TASK INSTRUCTIONS — Exact reproduction of all the data is needed.

DATA SHOWN —
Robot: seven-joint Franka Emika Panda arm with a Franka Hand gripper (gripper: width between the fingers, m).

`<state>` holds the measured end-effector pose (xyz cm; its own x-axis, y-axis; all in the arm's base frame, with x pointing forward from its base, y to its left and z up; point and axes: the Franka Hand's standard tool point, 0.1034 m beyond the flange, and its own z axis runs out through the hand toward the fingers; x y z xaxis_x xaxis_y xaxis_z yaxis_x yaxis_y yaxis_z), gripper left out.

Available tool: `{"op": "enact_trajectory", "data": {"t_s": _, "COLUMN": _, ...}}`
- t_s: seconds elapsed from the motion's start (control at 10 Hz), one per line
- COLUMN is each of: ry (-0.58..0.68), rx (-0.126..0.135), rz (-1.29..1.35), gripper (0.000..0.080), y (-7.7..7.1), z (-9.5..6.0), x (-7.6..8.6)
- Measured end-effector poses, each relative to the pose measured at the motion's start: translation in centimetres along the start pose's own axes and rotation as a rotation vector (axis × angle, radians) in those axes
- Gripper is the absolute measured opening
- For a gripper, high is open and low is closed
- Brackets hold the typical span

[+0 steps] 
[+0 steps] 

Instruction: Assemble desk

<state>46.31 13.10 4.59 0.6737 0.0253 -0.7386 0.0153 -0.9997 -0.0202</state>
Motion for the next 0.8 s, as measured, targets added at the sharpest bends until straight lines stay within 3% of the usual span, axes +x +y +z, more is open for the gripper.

EXERCISE RESULT —
Robot: seven-joint Franka Emika Panda arm with a Franka Hand gripper (gripper: width between the fingers, m).

`<state>` holds the measured end-effector pose (xyz cm; its own x-axis, y-axis; all in the arm's base frame, with x pointing forward from its base, y to its left and z up; point and axes: the Franka Hand's standard tool point, 0.1034 m beyond the flange, and its own z axis runs out through the hand toward the fingers; x y z xaxis_x xaxis_y xaxis_z yaxis_x yaxis_y yaxis_z), gripper left out.

Available tool: `{"op": "enact_trajectory", "data": {"t_s": _, "COLUMN": _, ...}}`
- t_s: seconds elapsed from the motion's start (control at 10 Hz), one per line
- COLUMN is each of: ry (-0.58..0.68), rx (-0.126..0.135), rz (-1.29..1.35), gripper (0.000..0.080), y (-7.7..7.1), z (-9.5..6.0), x (-7.6..8.6)
- Measured end-effector poses, each relative to the pose measured at the motion's start: translation in centimetres along the start pose's own axes and rotation as a rotation vector (axis × angle, radians) in those axes
- Gripper is the absolute measured opening
- For a gripper, high is open and low is closed
- Brackets hold the typical span

[+0 steps] 
[+0 steps] 

Instruction: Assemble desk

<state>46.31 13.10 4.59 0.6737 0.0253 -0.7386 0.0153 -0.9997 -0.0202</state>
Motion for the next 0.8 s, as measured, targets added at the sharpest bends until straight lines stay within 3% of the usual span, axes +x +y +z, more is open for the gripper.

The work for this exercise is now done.